Each line in the entries below that holds the string "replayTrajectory" must be copied.

▸ **GIVEN ENTRIES**
====
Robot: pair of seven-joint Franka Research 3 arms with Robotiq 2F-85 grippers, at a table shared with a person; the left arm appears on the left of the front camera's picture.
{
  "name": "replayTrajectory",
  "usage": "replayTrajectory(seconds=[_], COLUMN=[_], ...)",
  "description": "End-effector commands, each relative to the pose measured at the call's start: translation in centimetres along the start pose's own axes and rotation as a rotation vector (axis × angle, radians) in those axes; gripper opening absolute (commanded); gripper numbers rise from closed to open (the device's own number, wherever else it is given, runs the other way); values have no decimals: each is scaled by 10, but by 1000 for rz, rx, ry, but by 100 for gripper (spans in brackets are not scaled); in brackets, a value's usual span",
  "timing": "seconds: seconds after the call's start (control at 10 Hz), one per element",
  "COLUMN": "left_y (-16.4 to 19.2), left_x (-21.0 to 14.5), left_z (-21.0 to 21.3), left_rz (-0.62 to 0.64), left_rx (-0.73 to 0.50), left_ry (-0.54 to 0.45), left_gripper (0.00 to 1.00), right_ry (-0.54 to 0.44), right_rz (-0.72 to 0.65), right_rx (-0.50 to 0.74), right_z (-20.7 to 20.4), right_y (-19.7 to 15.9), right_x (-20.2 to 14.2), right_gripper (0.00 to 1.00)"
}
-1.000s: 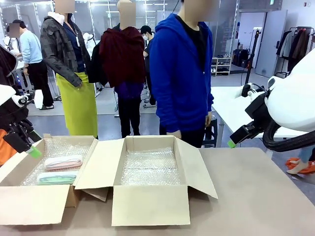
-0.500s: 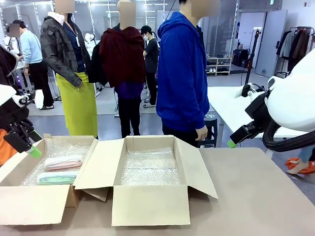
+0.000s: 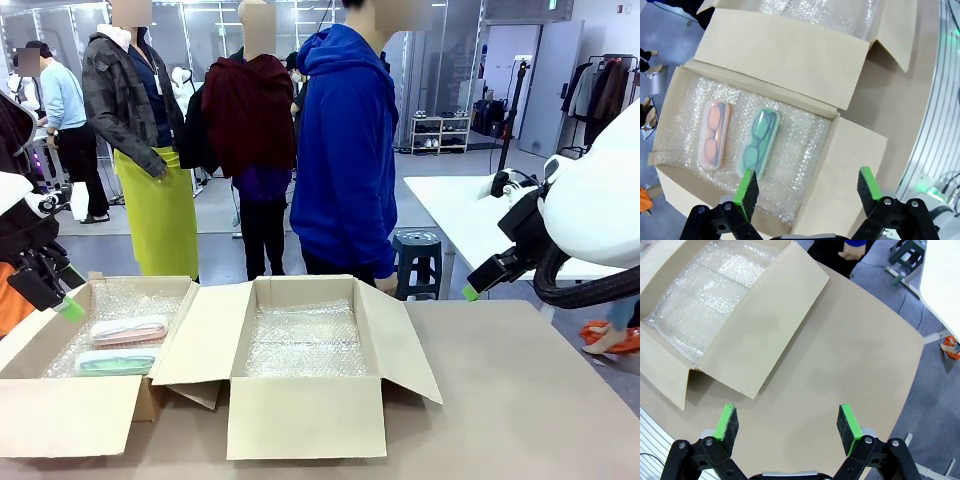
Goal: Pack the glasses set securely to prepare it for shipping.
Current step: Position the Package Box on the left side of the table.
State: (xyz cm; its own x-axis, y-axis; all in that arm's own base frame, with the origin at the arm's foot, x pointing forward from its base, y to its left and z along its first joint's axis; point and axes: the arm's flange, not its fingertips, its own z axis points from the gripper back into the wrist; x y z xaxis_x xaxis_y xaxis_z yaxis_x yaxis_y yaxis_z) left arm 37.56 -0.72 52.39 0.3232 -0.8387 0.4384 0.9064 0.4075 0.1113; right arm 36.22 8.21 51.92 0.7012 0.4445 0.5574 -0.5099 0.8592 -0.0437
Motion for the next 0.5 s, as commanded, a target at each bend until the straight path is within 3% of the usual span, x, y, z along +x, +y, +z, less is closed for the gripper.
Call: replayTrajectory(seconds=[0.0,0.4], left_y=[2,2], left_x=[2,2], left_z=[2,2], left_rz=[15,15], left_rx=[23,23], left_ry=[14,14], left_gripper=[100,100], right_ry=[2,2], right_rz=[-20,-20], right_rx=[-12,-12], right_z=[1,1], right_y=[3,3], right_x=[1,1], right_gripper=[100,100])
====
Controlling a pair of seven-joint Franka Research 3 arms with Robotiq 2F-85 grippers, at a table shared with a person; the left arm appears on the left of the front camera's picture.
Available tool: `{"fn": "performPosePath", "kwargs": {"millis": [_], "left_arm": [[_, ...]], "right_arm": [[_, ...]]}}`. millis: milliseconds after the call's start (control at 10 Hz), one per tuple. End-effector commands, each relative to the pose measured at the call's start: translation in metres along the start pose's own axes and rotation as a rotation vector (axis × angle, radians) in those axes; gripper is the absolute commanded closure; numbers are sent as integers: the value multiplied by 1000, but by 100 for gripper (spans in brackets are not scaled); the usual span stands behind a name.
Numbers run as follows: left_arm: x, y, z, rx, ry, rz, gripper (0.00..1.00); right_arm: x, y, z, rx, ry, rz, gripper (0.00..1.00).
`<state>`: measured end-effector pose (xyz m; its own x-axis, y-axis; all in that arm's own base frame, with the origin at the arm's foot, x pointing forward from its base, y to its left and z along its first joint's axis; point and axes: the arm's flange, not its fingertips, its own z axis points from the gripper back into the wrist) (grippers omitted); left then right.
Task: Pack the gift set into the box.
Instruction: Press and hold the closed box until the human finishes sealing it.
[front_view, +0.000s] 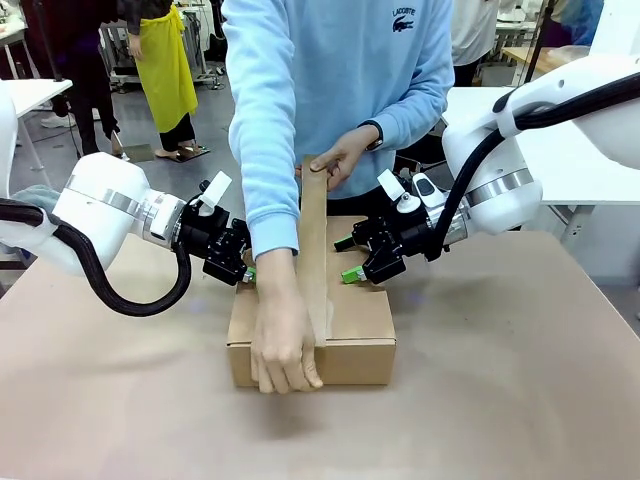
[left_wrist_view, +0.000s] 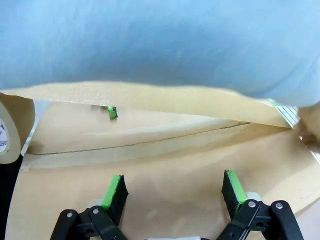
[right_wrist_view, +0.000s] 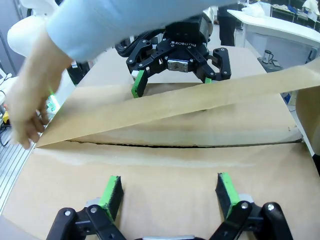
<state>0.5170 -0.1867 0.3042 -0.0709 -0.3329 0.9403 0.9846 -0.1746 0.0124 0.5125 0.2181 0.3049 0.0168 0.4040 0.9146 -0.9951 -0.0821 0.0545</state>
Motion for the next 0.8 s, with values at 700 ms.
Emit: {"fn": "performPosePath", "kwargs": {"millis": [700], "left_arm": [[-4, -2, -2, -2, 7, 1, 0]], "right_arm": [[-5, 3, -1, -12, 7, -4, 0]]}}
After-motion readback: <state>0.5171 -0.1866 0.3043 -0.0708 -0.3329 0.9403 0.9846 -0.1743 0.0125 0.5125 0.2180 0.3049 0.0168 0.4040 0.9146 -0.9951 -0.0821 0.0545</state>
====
▸ **SOLUTION**
  "name": "replayTrajectory",
  "usage": "replayTrajectory(seconds=[_], COLUMN=[_], ...)",
Call: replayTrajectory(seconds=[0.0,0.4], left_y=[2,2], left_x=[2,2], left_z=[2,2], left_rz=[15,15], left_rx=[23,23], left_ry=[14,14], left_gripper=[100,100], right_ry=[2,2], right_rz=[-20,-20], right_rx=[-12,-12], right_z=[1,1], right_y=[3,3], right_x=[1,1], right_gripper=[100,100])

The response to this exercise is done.